Chemical synthesis of Arabidopsis CLV3 glycopeptide reveals the impact of hydroxyproline arabinosylation on peptide conformation and activity.

Arabinosylation of hydroxyproline (Hyp) is a post-translational modification often found in secreted peptide signals in plants. The physiological importance of this modification was highlighted by the finding that CLAVATA3 (CLV3), a key peptide signal for regulating the fate of stem cells in the shoot apical meristem in Arabidopsis, contains three l-arabinose residues linked via linear β-1,2-linkages. However, understanding the functions and properties of arabinosylated peptides has been hindered by difficulties in synthesizing the complex arabinose chain.

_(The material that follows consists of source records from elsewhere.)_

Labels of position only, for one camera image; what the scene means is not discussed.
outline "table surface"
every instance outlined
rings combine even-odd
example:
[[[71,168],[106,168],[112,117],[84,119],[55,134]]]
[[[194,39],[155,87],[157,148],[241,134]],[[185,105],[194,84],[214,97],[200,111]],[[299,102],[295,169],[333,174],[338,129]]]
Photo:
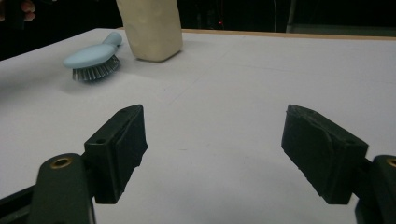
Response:
[[[115,30],[120,69],[73,81],[63,59],[112,31],[0,62],[1,198],[142,104],[148,151],[119,203],[95,205],[98,223],[356,223],[356,197],[327,205],[283,152],[285,112],[317,110],[367,142],[369,160],[395,154],[395,41],[185,31],[179,54],[147,63]]]

Here we report the stereoselective total synthesis of β-1,2-linked triarabinosylated CLV3 peptide ([Ara3]CLV3). Chemically synthesized [Ara3]CLV3 restricted stem cell activity more effectively than did unmodified CLV3 peptide. Comparison of mono-, di- and triarabinosylated CLV3 glycopeptides revealed that the biological activity increased progressively as the arabinose chain length increased. Thus, the arabinose chain length of CLV3 is important for its biological activity. Nuclear magnetic resonance spectroscopy and nuclear Overhauser effect-based structure calculations further revealed the structural impact of the arabinose chain on peptide conformation. The arabinose chain of [Ara3]CLV3 extends toward the C-terminal end of the peptide, and its non-reducing end is positioned proximal to the peptide backbone. Consequently, the arabinose chain causes distinct distortion in the C-terminal half of the peptide in a highly directional manner. The established synthetic route of [Ara3]CLV3 will greatly contribute to our understanding of the biology and biochemistry of arabinosylated peptide signals in plants.